**AIM OF THE TASK**
Set out exactly every line of the entries below, starting at the line that holds "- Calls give" and stopping after the line that holds "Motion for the".

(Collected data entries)
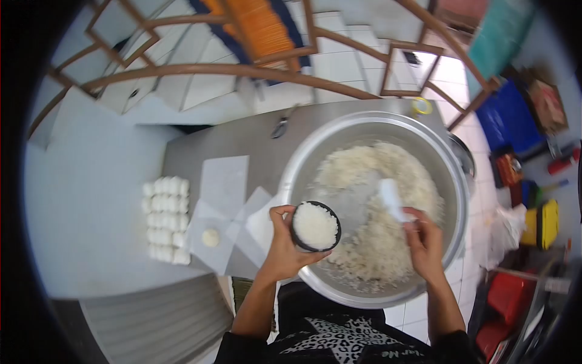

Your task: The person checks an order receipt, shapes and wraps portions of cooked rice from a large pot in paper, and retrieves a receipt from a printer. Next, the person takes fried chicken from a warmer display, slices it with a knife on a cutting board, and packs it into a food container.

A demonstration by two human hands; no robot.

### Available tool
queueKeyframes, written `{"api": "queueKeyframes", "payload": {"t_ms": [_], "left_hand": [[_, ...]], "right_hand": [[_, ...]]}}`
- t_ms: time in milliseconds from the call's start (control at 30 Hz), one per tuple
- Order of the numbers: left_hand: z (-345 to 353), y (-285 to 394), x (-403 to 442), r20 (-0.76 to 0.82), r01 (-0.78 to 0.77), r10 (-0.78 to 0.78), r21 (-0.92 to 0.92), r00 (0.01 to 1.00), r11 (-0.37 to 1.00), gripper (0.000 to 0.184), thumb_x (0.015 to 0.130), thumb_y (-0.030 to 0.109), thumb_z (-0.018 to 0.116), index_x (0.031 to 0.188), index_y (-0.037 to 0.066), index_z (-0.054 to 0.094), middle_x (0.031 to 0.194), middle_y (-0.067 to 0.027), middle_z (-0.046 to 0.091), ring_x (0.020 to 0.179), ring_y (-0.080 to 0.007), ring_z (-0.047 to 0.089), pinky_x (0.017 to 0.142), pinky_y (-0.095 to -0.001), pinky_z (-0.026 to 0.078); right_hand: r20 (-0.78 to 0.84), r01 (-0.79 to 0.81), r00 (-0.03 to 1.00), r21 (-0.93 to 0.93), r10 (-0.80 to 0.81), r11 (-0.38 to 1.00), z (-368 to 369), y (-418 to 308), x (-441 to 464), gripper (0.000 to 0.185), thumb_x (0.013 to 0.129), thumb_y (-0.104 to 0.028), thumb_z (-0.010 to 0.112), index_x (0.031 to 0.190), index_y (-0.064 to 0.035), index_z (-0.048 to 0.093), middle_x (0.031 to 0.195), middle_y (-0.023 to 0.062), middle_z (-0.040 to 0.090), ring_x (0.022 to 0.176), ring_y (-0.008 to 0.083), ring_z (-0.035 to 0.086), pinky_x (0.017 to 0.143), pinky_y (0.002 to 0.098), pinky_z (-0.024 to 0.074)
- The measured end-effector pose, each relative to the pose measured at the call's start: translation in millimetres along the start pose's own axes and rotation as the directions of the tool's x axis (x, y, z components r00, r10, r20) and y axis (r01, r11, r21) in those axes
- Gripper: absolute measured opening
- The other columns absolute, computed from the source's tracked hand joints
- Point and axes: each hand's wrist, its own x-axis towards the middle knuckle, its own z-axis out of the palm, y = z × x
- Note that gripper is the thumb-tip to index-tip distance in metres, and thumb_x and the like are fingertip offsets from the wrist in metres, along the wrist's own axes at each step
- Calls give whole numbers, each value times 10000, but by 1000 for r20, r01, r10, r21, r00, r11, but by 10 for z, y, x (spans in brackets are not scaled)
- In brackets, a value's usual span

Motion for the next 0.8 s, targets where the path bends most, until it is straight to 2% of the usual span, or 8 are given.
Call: {"api": "queueKeyframes", "payload": {"t_ms": [33,100,167,333,467,567,667,800], "left_hand": [[-257,22,-43,-32,-20,17,-77,999,997,979,612,22,926,1310,80,242,1265,-189,504,1199,-274,571,1029,-405,511],[-854,-44,-65,-125,26,-80,-384,989,923,1058,543,-28,919,1345,107,242,1270,-117,504,1192,-263,576,1034,-420,520],[-1552,-316,-23,-260,-55,-12,-250,966,967,912,626,88,895,1361,80,354,1270,-100,528,1187,-244,580,1013,-395,520],[-3003,-1555,655,-318,126,-10,345,948,930,838,650,173,895,1368,90,472,1238,-131,565,1175,-282,582,974,-407,506],[-3035,-2472,1367,-302,367,-245,883,921,292,807,602,266,910,1312,188,535,1226,-136,583,1183,-339,580,942,-490,499],[-3021,-2467,1417,-346,405,-275,893,897,196,802,612,243,903,1316,207,521,1207,-120,585,1171,-320,579,924,-489,499],[-3261,-1684,1142,-425,378,-67,710,903,594,798,630,207,901,1316,129,500,1190,-138,612,1105,-328,638,905,-463,507],[-2625,-630,924,-150,-290,323,209,934,934,787,698,88,855,1374,40,454,1259,-152,594,1137,-284,606,983,-383,478]], "right_hand": [[-113,157,976,-222,-185,962,84,68,32,252,951,-122,642,1182,-21,650,713,131,676,519,247,592,544,373,473],[78,320,941,-529,-330,786,256,306,32,285,893,-119,687,1162,-28,656,895,154,649,733,309,621,672,392,493],[313,494,856,-733,-412,468,360,456,20,323,868,-124,702,1173,-31,651,1030,183,618,894,348,623,768,420,497],[-120,111,969,-576,-218,810,522,-71,-183,384,830,-21,697,1207,-7,627,1115,185,569,996,361,585,868,448,476],[-246,-23,958,-571,-144,821,994,-332,-427,386,824,4,689,1204,2,619,1104,183,573,963,357,589,865,433,479],[-311,-72,931,-670,-190,739,1202,-425,-707,356,836,17,655,1190,13,621,1063,178,573,905,338,597,843,414,485],[-467,-218,877,-597,-113,772,1178,-464,-1076,310,862,21,607,1171,26,623,1015,174,582,916,328,608,821,393,489],[-523,-240,842,-580,-130,778,1373,-423,-1157,318,877,2,610,1195,13,618,1054,170,591,945,327,607,844,413,484]]}}
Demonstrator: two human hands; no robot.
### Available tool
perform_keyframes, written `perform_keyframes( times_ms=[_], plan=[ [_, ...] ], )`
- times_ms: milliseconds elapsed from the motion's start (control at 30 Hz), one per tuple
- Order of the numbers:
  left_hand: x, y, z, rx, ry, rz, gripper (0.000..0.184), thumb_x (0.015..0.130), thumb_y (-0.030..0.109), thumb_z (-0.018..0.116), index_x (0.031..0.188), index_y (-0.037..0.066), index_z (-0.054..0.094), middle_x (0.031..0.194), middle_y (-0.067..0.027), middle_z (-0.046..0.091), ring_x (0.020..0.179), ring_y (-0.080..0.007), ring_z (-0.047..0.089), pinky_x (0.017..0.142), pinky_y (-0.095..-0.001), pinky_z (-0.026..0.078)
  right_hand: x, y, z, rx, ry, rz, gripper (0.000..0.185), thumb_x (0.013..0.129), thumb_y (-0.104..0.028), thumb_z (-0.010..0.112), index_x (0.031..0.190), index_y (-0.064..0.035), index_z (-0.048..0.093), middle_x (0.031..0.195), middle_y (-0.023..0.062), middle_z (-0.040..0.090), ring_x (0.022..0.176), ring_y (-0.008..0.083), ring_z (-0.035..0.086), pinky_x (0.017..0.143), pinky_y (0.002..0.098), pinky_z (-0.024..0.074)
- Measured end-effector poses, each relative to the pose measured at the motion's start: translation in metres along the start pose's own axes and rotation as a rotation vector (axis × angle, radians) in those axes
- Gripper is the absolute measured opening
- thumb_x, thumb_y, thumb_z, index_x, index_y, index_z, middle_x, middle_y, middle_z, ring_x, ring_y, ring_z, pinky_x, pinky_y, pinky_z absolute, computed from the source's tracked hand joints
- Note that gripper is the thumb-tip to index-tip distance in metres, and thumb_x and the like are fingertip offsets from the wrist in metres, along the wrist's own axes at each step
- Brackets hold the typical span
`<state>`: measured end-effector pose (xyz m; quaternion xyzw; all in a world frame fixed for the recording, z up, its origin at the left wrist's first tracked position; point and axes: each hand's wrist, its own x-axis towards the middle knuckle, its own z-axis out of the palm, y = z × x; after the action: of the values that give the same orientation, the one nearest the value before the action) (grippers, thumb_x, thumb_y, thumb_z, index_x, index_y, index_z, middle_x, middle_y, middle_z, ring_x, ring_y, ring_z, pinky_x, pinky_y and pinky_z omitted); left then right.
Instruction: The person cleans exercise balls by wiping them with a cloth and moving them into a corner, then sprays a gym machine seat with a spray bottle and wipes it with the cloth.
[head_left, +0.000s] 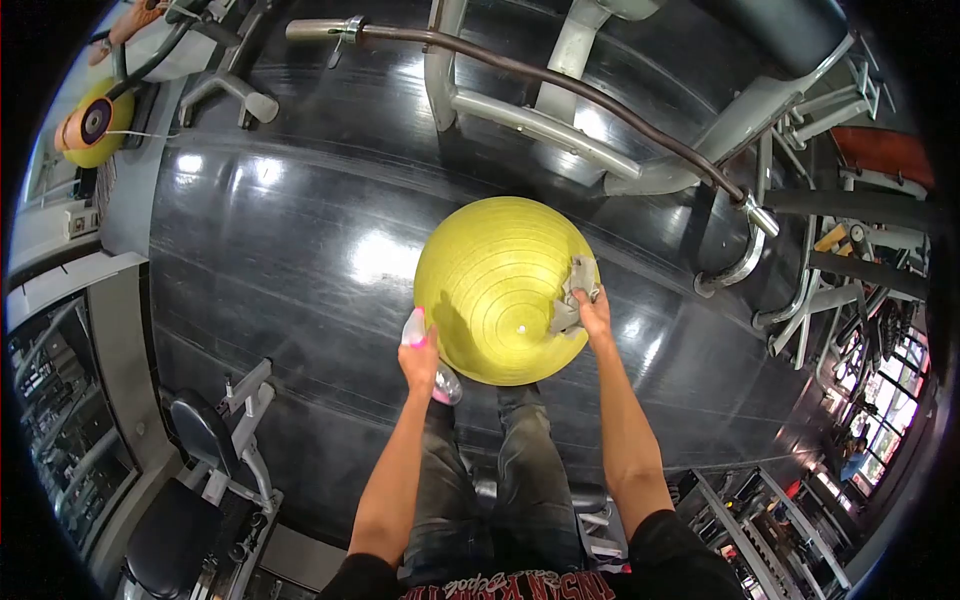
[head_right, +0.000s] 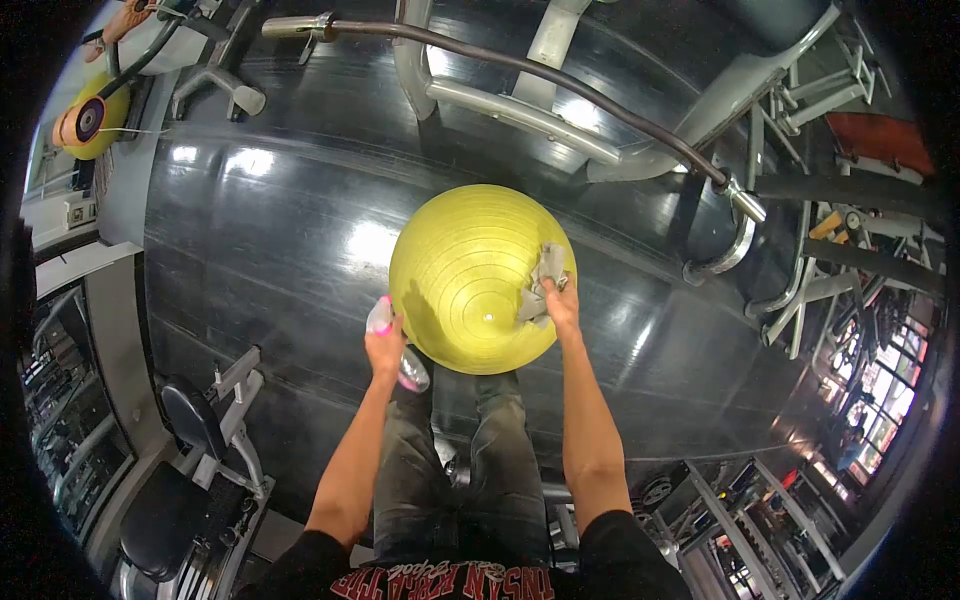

**SOLUTION TO THIS EXERCISE**
- Calls give whole numbers, each value times 10000, but by 1000 for r20, r01, r10, r21, r00, r11, but by 10 for z, y, x (spans in brackets are not scaled)
- In brackets, a value's usual span

Motion for the next 0.8 s, targets where the path bends most, until it is straight to 2% of the usual span, or 8 are given.

The requested output is now complete.